The compiler can infer the type arguments on methods most of the time based on the type of the arguments passed:
public void DoSomething<T>(T test) {
}
can be called with
DoSomething(4); // = DoSomething<int>(4);
DoSomething(MyEnum.SomeValue); // = DoSomething<MyEnum>(MyEnum.SomeValue);
By the way, you can have non-generic overloads of a generic method too.
You can't do it in the definition of the class:
var foo = new MyGenericClass(); // defaults to integer... this doesn't work
var bar = new MyGenericClass<MyEnum>(); // T is a MyEnum
If really value the implicitness of the default type being int, you'll have to do it with a static factory method, although I don't see the value of it.

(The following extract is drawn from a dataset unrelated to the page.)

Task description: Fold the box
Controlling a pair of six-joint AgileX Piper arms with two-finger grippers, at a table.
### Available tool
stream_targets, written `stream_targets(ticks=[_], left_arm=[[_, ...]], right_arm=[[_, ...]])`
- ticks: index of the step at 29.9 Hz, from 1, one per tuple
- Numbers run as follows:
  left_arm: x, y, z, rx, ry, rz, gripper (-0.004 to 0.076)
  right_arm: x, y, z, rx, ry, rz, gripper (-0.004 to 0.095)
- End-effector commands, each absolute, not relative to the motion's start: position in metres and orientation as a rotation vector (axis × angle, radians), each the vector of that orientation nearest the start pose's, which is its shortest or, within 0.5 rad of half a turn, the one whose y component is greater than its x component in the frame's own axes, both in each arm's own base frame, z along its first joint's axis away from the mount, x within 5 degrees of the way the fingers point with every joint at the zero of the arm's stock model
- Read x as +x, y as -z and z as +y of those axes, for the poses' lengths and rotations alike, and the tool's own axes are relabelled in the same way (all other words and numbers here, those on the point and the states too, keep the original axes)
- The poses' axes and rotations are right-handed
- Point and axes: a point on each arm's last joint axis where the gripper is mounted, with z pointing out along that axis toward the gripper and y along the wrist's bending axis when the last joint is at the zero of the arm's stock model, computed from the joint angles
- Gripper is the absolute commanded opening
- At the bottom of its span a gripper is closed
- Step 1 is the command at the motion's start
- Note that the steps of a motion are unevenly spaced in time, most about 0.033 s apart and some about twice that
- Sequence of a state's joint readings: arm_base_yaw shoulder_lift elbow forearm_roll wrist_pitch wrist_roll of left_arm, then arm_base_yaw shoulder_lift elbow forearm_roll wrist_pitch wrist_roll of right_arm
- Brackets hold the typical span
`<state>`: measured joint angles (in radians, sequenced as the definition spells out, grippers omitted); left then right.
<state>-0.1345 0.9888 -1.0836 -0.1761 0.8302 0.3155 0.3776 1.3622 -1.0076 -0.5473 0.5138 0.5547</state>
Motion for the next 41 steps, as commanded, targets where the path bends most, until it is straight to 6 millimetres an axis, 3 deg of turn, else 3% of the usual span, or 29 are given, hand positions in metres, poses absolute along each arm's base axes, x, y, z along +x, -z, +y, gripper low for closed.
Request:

public class MyGenericClass<T>
{
public static MyGenericClass<T> Create()
{
return new MyGenericClass<T>();
}
public static MyGenericClass<int> CreateDefault()
{
return new MyGenericClass<int>();
}
}
See below for how you really don't benefit from the above.
var foo = MyGenericClass<MyEnum>.Create();
var bar1 = MyGenericClass.CreateDefault(); // doesn't work
var bar2 = MyGenericClass<int>.CreateDefault(); // works, but what's the point
If you want to take it even farther, you can create a static factory class that will solve this, but that's an even more ridiculous solution if you're doing it for no other reason than to provide a default type:
public static class MyGenericClassFactory
{
public static MyGenericClass<T> Create<T>()
{
return new MyGenericClass<T>();
}
public static MyGenericClass<int> Create()
{
return new MyGenericClass<int>();
}
}
var foo = MyGenericClassFactory.Create(); // now we have an int definition
var bar = MyGenericClassFactory.Create<MyEnum>();
Keep your original version (non-generic version) and create a generic version of it.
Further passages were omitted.